The Regulatory Right-to-Know Act and The Congressional Office of Regulatory Analysis Act

Robert Hahn and
Robert Hahn
Robert Hahn Director of Economics - Smith School of Enterprise and the Environment at the University of Oxford, Former Brookings Expert
Robert E. Litan

April 15, 1999

Executive Summary

Regulation is becoming increasingly important in many aspects of our economy. Congress has traditionally paid much less attention to the benefits and costs of regulation than to directly budgeted expenditures. This imbalance needs to be rectified.

Congress is now holding hearings on the Regulatory Right-to-Know Act and the Congressional Office of Regulatory Analysis Act. Those acts, if passed, will highlight the impact of regulation on consumers and workers; help inform the process of designing new laws and regulations; and also help provide insight on how to improve existing regulations.

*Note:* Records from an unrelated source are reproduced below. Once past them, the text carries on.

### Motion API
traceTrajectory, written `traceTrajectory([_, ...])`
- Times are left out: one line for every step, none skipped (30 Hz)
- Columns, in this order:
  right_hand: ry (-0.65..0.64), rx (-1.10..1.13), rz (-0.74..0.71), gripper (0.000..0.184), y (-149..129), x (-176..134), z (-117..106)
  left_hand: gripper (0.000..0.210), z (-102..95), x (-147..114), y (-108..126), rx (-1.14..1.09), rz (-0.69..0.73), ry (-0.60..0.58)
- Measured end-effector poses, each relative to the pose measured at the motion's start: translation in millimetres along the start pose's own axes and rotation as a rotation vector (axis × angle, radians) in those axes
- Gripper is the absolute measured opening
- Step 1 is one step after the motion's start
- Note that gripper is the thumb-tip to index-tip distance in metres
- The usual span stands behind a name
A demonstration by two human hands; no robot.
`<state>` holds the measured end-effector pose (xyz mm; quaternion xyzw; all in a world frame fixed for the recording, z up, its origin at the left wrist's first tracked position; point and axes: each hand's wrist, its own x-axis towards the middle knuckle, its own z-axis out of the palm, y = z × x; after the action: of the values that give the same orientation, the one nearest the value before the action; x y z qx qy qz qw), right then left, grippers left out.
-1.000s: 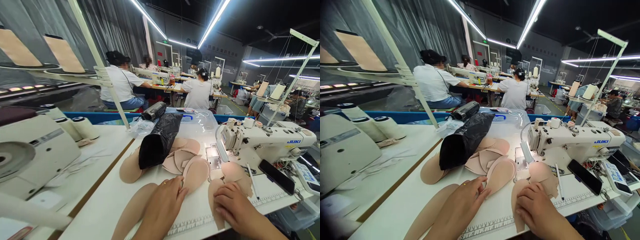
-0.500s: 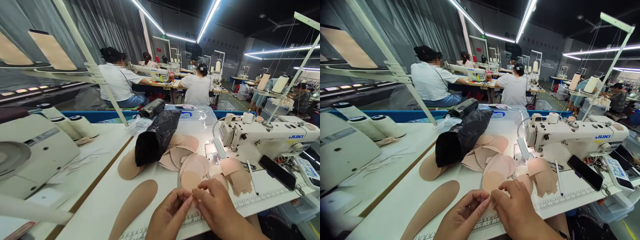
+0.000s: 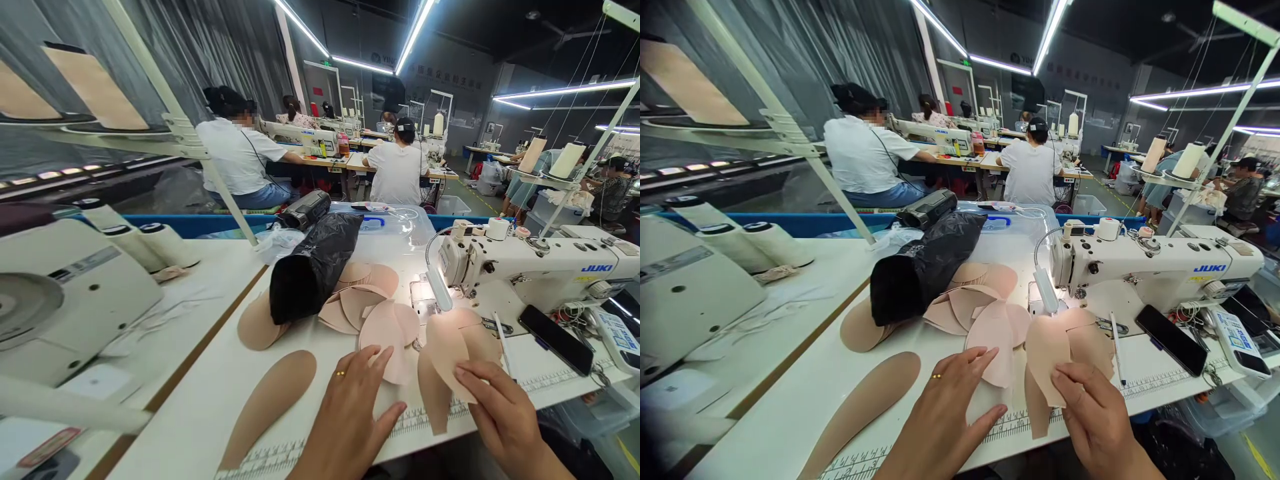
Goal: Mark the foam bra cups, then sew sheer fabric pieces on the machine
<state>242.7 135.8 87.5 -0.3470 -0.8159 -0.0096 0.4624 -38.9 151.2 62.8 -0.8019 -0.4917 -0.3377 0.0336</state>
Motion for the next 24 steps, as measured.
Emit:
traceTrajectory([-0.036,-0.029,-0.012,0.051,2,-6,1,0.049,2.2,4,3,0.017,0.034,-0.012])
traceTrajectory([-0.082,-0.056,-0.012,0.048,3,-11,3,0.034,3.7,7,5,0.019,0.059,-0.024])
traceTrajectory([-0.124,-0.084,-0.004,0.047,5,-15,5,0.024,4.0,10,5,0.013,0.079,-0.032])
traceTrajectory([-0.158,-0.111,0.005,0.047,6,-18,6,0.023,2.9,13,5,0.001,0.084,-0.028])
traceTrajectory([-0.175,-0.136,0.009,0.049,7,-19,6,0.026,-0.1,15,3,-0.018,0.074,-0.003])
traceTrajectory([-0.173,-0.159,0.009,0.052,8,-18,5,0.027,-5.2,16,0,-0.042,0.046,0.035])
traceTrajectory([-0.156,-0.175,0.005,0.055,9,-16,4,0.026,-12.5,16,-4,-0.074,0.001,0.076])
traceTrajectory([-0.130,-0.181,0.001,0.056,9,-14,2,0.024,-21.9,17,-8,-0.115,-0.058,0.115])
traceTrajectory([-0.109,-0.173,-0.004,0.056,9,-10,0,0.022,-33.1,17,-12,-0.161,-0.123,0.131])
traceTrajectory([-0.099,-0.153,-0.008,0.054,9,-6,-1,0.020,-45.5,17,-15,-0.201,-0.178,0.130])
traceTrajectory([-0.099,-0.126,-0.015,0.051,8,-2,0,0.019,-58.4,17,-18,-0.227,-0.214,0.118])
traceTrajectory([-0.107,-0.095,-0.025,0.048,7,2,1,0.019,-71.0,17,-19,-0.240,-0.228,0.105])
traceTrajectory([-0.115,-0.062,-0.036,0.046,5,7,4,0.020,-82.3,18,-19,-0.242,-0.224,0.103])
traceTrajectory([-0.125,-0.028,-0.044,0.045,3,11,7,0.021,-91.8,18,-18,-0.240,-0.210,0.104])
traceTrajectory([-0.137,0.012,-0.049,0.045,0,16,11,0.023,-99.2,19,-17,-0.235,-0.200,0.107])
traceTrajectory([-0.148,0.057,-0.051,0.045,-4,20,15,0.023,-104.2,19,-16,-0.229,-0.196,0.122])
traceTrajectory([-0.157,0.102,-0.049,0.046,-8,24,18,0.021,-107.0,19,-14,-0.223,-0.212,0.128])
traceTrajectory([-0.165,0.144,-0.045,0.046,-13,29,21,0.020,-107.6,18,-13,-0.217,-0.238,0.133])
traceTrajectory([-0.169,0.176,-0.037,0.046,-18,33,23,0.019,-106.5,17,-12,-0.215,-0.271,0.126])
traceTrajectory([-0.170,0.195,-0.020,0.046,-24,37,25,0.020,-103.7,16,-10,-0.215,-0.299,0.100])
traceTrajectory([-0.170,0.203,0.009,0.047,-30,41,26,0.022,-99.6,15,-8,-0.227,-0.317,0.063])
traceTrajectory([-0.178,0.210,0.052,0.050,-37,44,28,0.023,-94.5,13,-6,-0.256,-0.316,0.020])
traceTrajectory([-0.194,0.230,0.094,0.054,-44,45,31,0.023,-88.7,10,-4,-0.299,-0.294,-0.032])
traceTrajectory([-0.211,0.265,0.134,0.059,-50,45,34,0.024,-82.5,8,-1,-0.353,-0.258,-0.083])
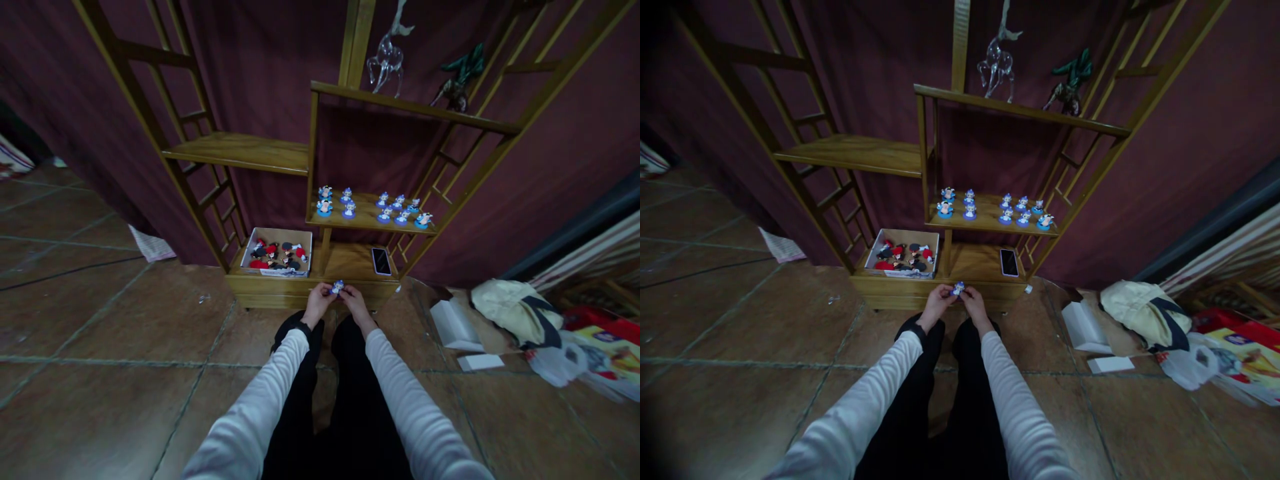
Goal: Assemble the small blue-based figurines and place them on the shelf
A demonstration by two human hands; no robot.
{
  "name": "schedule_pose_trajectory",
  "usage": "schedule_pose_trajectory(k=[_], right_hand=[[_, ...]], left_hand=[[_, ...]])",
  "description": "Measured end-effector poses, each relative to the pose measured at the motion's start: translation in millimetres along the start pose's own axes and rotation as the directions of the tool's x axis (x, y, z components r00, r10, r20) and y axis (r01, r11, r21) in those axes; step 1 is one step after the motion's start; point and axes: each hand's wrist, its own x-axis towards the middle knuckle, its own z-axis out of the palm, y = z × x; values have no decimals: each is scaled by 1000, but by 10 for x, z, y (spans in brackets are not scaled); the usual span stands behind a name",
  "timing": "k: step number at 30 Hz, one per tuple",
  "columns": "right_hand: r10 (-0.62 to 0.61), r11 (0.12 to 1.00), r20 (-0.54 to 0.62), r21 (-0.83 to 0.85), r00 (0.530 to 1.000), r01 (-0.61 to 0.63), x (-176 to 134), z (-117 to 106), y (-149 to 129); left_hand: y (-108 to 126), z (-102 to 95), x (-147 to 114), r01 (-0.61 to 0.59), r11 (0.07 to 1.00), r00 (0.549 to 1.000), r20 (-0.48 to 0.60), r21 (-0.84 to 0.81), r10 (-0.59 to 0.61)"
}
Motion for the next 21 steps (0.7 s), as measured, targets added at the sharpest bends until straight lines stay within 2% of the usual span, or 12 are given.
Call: schedule_pose_trajectory(k=[6,9,15,21], right_hand=[[-27,999,3,-39,1000,27,-12,7,-28],[-4,1000,3,-11,1000,4,-21,13,-38],[27,1000,30,5,999,-27,-30,13,-40],[19,1000,60,-3,998,-19,-31,0,-45]], left_hand=[[-51,20,1,-55,993,998,-5,107,56],[-33,29,-34,-119,969,993,10,219,119],[88,41,-126,-187,849,979,23,494,202],[166,65,-215,-236,742,970,110,628,216]])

This testimony argues that both those bills are likely to improve regulatory accountability. We offer some specific suggestions for strengthening the Right-to-Know Act, for example, by encouraging the Office of Management and Budget regulatory oversight unit to make greater use of its expertise in evaluating the actual impacts of federal regulation on the general public. We also make some practical suggestions for implementing a congressional Office of Regulatory Analysis, including recommendations on which regulations to analyze, the scope of the analysis, and the timing of such analysis so that it can have an important impact on the regulatory process.